C’est aussi à la demande de la reine que le peintre tourangeau Jean Bourdichon (1457-1521) réalise Les Grandes Heures d’Anne de Bretagne (vers 1505-1510), un chef d’œuvre composé de 476 pages et de 337 enluminures, dont on voit une copie éditée en 1848. Il s’agit en réalité de deux « codex » en un : un Livre d’Heures avec des scènes bibliques et une encyclopédie naturelle illustrée de la faune et de la flore qu’Anne de Bretagne admirait en Touraine.
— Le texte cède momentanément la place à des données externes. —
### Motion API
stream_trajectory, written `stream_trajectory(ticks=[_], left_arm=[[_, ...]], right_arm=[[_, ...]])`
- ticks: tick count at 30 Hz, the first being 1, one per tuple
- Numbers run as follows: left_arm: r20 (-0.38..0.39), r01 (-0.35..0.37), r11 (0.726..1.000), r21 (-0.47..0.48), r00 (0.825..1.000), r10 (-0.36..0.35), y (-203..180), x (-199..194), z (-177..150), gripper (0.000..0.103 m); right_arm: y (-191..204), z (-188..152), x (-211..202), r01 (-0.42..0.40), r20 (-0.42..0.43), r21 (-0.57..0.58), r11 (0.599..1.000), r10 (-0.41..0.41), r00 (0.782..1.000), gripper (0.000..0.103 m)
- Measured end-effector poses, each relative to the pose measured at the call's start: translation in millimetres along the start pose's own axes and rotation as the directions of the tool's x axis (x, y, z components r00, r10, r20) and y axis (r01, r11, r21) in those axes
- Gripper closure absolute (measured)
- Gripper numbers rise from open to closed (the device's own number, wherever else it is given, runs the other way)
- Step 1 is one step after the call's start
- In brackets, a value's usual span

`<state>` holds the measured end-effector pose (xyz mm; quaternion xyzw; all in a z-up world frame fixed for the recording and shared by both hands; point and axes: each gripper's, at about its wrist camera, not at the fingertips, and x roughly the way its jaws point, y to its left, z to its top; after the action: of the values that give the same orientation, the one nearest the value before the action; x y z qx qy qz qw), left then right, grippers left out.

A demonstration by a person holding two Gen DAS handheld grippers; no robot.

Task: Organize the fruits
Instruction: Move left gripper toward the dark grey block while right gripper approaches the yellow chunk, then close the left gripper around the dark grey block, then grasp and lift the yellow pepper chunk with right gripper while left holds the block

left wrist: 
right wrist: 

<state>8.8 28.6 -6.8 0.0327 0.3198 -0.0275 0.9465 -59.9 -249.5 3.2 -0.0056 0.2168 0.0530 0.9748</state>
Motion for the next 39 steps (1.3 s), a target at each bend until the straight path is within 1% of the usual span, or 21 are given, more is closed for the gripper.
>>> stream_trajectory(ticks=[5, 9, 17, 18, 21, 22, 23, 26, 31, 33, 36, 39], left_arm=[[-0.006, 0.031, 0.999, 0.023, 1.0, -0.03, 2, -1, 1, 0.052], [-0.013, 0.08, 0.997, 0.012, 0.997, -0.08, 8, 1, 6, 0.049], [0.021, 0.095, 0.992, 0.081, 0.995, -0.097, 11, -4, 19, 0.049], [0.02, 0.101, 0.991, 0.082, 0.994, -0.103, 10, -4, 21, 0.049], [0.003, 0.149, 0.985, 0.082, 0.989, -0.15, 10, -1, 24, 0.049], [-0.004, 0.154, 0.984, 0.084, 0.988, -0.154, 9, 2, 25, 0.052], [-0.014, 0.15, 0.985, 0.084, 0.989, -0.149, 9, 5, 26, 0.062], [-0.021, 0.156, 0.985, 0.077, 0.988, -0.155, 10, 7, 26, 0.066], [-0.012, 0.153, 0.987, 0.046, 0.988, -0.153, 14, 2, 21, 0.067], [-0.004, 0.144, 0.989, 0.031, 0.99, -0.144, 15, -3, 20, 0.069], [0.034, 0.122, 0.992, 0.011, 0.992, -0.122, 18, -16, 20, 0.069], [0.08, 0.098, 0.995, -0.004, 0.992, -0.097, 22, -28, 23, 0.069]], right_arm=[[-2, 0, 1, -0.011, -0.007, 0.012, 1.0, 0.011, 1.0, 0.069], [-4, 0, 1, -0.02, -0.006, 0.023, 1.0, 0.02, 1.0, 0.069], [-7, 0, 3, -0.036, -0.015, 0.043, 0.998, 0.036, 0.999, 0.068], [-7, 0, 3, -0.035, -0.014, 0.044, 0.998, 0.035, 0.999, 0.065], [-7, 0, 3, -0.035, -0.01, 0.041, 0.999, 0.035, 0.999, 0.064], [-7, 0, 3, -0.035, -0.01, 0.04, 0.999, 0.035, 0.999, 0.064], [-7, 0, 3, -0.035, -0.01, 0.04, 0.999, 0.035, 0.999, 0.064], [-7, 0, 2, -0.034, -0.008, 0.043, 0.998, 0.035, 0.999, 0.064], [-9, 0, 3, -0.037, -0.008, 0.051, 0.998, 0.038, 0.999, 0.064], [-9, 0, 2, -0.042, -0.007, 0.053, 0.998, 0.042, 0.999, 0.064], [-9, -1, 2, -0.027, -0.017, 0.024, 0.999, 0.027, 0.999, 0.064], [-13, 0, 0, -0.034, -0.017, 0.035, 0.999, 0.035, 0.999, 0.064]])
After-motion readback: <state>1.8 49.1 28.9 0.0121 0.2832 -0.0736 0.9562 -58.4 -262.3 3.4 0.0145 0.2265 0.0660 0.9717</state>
Sa projection au mur, de manière animée et zoomée, offre une belle plongée dans cette riche iconographie. C’est l’un des nombreux attraits de la nouvelle scénographie qui vient d’être entièrement repensée par Jean-François Thull, directeur du monument. Une scénographie qui évite la tentation de reconstituer, mais préfère « évoquer » l’histoire des lieux et de ses personnages emblématiques. Notamment par des installations sonores, comme dans la Grande Salle, principal espace de vie publique du souverain et de sa cour, qui bruisse des complots fomentés contre Agnès Sorel. Tandis que le décor de la chambre de la reine rappelle que cette cour très féminine et raffinée influença le développement des arts.

Une nouvelle scénographie qui va de pair avec une réorganisation du parcours en juin 2018 pour permettre aux visiteurs de mieux comprendre l’histoire et l’architecture complexe du logis royal, bijou d’architecture remanié de nombreuses fois, parfois en partie déconstruit comme les écuries du XVIe siècle, détruites en 1806 pour édifier une cour et un jardin, par ordre du préfet. Un logis royal indissociable du donjon monumental haut de 36 mètres, érigé par le Comte d’Anjou Foulques Nerra au XIe siècle, bien qu’il en soit distant de 300 mètres. D’où l’importance du nouveau parcours conçu pour rendre le chemin entre les deux plus attractif, avec des panneaux explicatifs balisant cette promenade dominant l’Indre. Elle conduit aussi aux deux tours (Tour du Martelet et Tour neuve) ajoutées au XVe siècle, et qui avec la Tour-Porte constituent une plongée dans l’univers carcéral de la fin du Moyen Age. On y découvre un exemple de cage de fer reconstituée grandeur nature évoquant les heures sombres de l’enfermement sous le règne de Louis XI, fils de Charles VII. Mais aussi de nombreuses inscriptions et gravures sur les murs (scènes religieuses, croix, calvaires, animaux, navires, visages, et même une grande inscription en latin) avec des traces de polychromie, témoignages des prisonniers qui se sont succédé dans ces lieux. Prison d’État du XVe au début du XIXe siècle, elle devient départementale et le restera jusqu’en 1926.

Une visite passionnante, à poursuivre jusqu’à Chinon, pour y découvrir une autre exceptionnelle forteresse médiévale d’Indre-et-Loire, marquée elle-aussi par la présence de Charles VII.